Second, who at IDC perceived Amazon as a way to move 10 pages of my recycled content for $3,500?
Third, how desperate are companies like Amazon and IDC to earn monikers like rapacious and name surfer?
We live in interesting information centric times. As I reveal my research results about the new direction in content processing, how long will it take for this information to surface with the name of a person who did not do the nitty gritty work? I should emulate the NCAA basketball gambling craze start a pool for this digital publishing sport?

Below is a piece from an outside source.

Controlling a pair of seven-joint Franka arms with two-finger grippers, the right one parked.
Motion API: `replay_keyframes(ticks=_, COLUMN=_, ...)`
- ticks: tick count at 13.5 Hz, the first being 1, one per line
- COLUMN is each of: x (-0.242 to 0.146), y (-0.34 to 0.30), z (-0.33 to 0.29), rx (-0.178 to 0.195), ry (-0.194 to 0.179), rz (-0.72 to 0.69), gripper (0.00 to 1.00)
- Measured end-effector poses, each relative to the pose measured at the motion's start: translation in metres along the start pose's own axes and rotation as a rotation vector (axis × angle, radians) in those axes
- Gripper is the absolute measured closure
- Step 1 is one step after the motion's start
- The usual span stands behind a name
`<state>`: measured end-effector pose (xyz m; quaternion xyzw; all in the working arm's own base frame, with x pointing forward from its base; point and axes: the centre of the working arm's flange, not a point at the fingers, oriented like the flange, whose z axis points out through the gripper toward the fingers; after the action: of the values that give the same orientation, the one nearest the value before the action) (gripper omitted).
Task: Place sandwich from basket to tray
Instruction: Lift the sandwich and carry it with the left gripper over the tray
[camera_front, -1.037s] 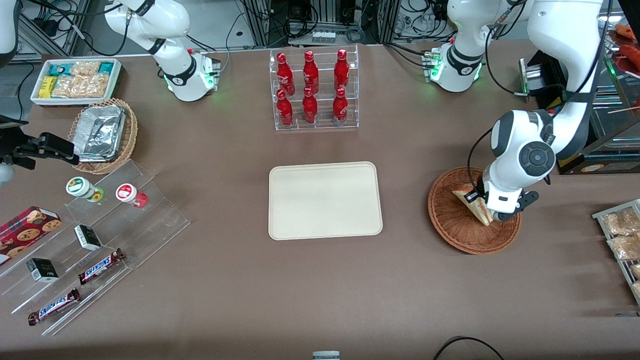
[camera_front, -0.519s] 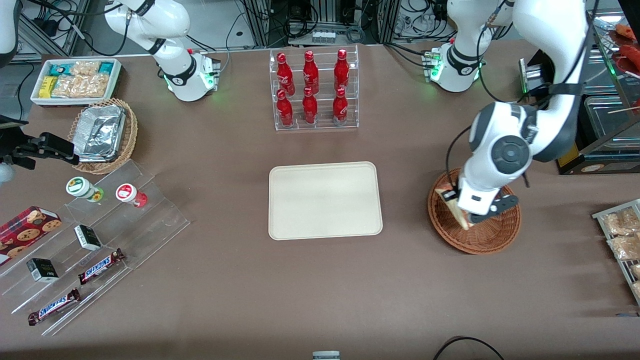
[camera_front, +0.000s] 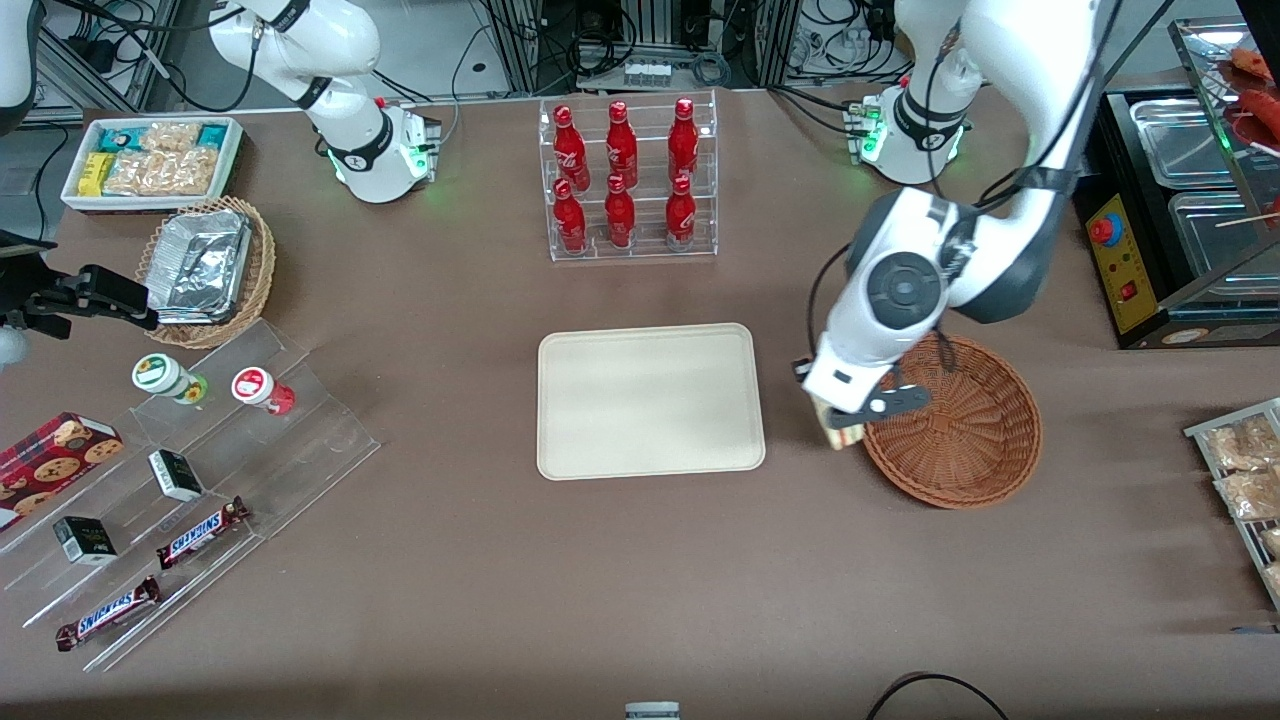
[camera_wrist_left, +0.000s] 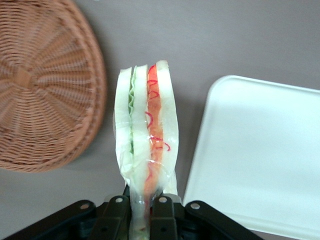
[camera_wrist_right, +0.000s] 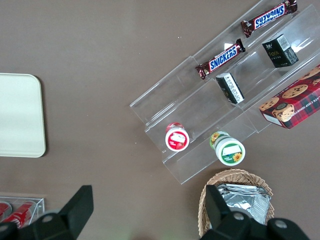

Oh, I like old fashioned bookstores too.
Stephen E Arnold, November 8, 2014
Phi Beta Iota: Amazon treats books as “packages” rather than as intellectual property. It’s due diligence with respect to authorship is severely lacking. In the case of Robert Steele, who retains original copyright for his monographs published by the Strategic Studies Institute, Amazon refused to respond to complaints about that work being recycled by others, who have also recycled CIA papers by Jack Davis. In short, Amazon does not give a crap about author rights, it just wants to move product. The other major Amazon issue is the percentage of Kindle and some CreateSpace products that are garbage created by $5 a day authors in Pakistan and India who combine a title, table of contents and 100 pages of double spaced fluff, and are then very happy if they can sell 100 copies of their garbage to unsuspecting buyers whose complaints are not “heard” by Amazon. Against, “it’s just business.” Move the product, never mind the integrity.